Things seemed to be building toward a showdown between Greece and its creditors amid concerns that the country will run out of cash on April 9, the deadline for a crucial 450 million euro payment to the International Monetary Fund.
Reuters reported that euro zone officials earlier this week rejected an appeal from Greece for more loans before reforms on which new disbursements hinge are agreed and implemented.
The new Greek anti-austerity government promised voters it would not implement most of the measures and Interior Minister Nikos Voutsis said Wednesday it would pay salaries and pensions on April 9 rather than meet the IMF deadline.
Then on Friday Greece’s deputy finance minister said Greece indeed would pay the loan tranche due on April 9.
But creditors including Germany have said that for Greece to get the remaining 7.2 billion euros of its 240 billion euro bailout, Athens would have to agree on the reforms and implement them and there was no chance of releasing the funds on April 9.
“The Greek government’s cash position continues to decline,” George Saravelos of Deutsche Bank told The Telegraph.
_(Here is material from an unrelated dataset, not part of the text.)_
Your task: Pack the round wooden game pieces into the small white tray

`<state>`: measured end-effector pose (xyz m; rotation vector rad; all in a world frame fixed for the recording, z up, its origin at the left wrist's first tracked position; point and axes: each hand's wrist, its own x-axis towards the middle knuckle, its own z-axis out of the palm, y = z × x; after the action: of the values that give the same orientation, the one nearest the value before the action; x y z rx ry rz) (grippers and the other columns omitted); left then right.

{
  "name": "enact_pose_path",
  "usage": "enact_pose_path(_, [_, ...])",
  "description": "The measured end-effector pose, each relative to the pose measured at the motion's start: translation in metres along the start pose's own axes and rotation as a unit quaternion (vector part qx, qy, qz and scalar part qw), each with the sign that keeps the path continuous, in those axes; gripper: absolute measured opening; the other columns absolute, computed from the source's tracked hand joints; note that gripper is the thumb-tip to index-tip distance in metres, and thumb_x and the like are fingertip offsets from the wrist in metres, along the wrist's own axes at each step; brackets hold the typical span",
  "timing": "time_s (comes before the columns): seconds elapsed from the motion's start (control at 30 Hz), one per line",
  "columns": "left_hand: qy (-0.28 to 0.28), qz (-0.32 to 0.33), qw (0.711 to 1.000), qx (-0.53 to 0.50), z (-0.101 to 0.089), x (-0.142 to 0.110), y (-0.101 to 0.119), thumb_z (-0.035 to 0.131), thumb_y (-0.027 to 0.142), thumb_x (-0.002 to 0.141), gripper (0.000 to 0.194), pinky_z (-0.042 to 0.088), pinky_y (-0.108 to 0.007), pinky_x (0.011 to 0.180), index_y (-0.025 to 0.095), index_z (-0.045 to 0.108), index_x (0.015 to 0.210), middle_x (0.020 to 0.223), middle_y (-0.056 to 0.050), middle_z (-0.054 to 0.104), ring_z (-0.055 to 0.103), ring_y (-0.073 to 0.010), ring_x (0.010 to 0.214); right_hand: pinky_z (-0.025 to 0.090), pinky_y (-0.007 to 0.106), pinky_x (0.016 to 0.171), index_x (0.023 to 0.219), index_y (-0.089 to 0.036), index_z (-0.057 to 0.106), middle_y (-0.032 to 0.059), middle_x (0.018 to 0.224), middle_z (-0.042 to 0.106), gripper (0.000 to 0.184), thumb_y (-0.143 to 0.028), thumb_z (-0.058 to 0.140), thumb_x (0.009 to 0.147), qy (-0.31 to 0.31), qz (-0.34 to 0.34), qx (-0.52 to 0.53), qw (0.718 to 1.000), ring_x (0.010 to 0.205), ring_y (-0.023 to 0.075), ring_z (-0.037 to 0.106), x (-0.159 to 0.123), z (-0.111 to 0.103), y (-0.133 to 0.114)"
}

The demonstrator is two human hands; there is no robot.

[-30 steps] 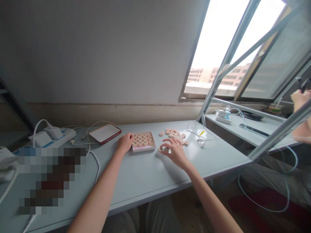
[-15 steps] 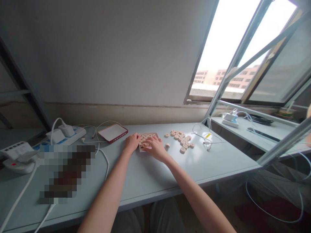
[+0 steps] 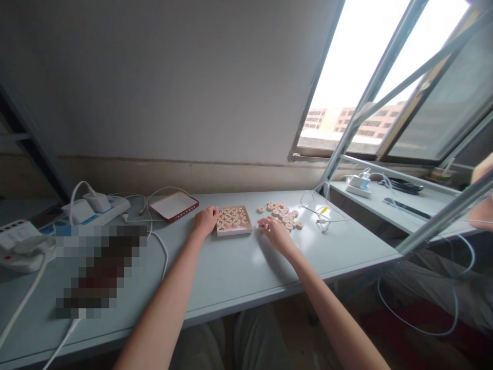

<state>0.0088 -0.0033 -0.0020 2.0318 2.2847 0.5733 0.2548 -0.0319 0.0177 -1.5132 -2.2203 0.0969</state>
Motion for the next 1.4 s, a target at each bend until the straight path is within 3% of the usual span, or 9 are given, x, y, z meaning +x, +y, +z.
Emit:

Even if the government manages to scramble enough money to make its obligations in the coming weeks, “it is highly unlikely there is sufficient cash flow to finance subsequent needs in May,” he added.
If Greece does not pay the IMF back next Thursday, it would fall into an arrears process with the IMF. The government also faces 2.4 billion euros in refunding of government bills this month.
In a 26-page document sent to the EU from Athens that was leaked to the Financial Times on Wednesday, the Greek government proposed a range of revenue-raising measures including tax evasion curbs and introduction of new taxes on luxury goods.
The document said the measures would raise 6.1 billion euros in 2015, but The Telegraph said they “are still unlikely to satisfy creditors who are demanding more details before they release” the remainder of the 240 million euro bailout.